> WHAT YOU WILL DO:
Return the count of lines in the following records that include "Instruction", and nothing more.

● ● ●

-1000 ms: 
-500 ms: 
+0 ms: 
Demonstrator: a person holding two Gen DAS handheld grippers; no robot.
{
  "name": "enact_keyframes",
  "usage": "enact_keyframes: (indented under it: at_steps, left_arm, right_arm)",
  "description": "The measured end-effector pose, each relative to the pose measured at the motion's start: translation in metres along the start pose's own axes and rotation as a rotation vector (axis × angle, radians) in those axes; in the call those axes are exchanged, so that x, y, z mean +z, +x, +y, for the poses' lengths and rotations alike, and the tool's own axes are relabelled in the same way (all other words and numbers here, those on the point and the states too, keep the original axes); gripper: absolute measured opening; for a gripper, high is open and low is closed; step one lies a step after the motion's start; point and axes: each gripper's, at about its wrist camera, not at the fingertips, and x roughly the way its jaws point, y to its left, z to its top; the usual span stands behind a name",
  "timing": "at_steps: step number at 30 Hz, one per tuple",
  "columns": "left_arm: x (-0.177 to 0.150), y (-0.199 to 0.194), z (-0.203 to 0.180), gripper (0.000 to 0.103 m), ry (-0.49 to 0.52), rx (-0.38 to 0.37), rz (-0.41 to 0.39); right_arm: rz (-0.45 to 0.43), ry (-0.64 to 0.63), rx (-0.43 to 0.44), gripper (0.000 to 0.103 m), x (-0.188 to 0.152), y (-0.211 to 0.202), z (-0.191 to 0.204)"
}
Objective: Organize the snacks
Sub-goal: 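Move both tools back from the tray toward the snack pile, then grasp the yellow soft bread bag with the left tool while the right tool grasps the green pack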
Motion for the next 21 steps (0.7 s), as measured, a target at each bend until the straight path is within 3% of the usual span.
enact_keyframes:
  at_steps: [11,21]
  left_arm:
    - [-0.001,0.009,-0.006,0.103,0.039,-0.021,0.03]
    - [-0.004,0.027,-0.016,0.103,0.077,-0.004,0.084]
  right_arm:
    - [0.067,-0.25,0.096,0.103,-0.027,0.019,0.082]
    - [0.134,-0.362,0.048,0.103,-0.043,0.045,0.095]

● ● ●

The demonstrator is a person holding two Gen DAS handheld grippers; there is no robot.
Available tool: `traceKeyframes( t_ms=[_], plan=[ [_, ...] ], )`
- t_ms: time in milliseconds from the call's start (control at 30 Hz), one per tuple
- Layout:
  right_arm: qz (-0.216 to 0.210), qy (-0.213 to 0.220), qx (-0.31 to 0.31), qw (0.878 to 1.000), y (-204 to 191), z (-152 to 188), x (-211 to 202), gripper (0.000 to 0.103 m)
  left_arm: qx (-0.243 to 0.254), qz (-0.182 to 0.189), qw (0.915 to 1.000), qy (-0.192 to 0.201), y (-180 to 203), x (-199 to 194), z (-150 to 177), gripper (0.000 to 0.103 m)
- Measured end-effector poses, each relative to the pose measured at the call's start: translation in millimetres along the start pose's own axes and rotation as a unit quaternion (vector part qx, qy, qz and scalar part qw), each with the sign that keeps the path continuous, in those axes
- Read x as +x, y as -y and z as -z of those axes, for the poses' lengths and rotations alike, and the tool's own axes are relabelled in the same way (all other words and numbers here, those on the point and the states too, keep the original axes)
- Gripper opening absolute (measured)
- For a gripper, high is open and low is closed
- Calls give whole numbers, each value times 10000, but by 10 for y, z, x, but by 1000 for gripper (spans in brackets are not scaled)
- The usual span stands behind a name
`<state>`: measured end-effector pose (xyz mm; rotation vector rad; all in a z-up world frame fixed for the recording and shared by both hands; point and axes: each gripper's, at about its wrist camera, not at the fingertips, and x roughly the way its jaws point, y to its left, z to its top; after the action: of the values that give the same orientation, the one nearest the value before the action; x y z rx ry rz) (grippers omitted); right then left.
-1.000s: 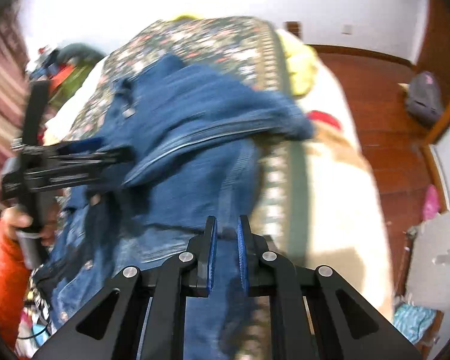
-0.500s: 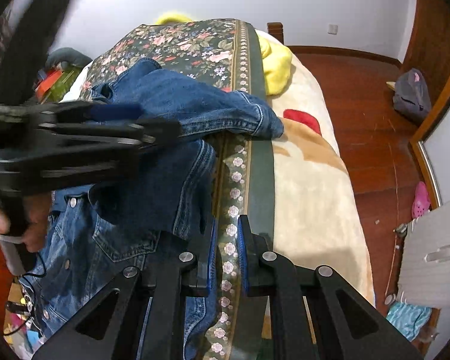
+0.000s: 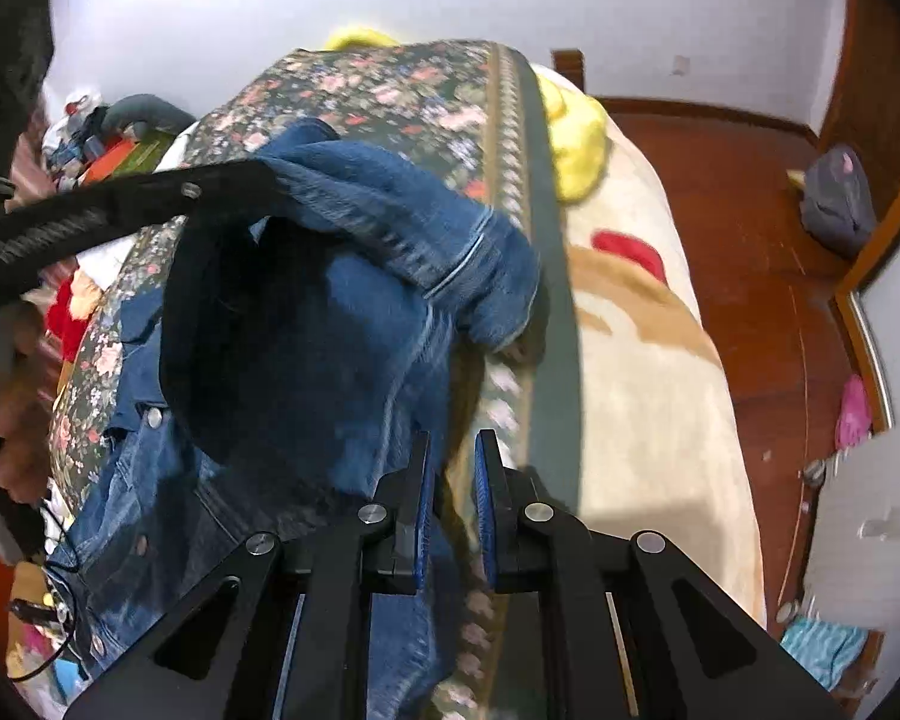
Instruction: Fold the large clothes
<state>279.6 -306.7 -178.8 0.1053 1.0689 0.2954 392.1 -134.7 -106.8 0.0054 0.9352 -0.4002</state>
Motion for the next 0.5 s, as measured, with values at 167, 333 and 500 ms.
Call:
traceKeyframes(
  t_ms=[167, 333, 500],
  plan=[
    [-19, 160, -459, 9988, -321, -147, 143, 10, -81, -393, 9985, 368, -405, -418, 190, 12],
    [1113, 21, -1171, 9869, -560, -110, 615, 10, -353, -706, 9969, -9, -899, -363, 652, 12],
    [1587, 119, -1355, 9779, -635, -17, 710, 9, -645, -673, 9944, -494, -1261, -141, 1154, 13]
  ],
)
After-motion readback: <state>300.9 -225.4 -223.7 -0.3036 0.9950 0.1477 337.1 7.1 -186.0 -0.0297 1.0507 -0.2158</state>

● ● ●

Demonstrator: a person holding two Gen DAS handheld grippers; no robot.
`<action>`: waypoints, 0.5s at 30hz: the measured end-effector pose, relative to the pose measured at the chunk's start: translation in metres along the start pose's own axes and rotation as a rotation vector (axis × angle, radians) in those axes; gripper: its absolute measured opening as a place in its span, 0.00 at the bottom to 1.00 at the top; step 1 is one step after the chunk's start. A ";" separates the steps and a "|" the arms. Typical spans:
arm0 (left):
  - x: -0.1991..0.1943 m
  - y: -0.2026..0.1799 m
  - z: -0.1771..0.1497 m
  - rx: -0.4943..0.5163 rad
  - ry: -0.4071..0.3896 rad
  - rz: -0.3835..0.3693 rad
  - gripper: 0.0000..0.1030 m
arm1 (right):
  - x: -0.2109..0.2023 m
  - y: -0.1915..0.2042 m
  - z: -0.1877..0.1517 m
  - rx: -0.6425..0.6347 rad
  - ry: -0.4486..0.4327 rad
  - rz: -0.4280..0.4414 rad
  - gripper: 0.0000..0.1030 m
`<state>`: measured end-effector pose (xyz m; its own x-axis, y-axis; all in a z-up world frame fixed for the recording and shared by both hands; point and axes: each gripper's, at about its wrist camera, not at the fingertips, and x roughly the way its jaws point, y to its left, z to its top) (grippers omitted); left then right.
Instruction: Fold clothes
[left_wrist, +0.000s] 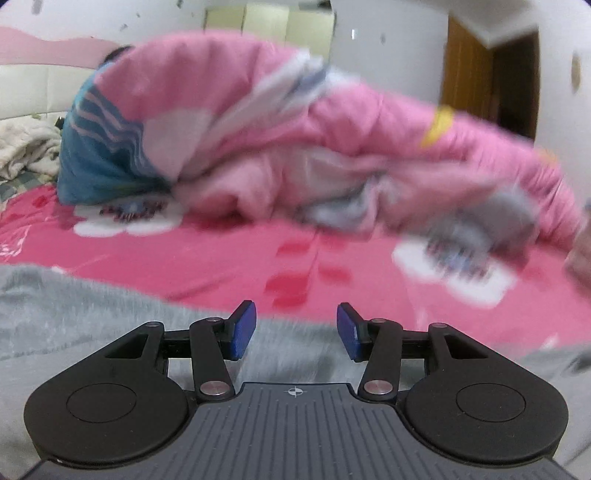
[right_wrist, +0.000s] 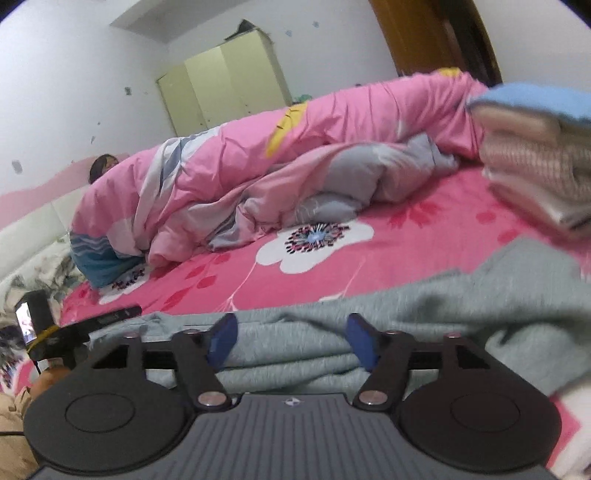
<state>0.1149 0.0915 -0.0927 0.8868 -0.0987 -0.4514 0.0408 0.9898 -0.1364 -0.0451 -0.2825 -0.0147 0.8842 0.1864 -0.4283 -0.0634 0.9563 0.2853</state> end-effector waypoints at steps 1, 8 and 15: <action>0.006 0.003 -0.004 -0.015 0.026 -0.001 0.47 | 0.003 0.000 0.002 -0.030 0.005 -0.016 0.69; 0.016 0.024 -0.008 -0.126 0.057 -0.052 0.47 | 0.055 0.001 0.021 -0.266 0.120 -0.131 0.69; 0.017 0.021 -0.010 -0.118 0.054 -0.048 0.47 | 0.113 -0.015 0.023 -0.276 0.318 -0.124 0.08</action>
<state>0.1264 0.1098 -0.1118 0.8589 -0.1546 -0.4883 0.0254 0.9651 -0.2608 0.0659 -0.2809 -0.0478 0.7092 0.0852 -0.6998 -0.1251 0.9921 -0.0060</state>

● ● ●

> OUTPUT FOR THIS TASK:
2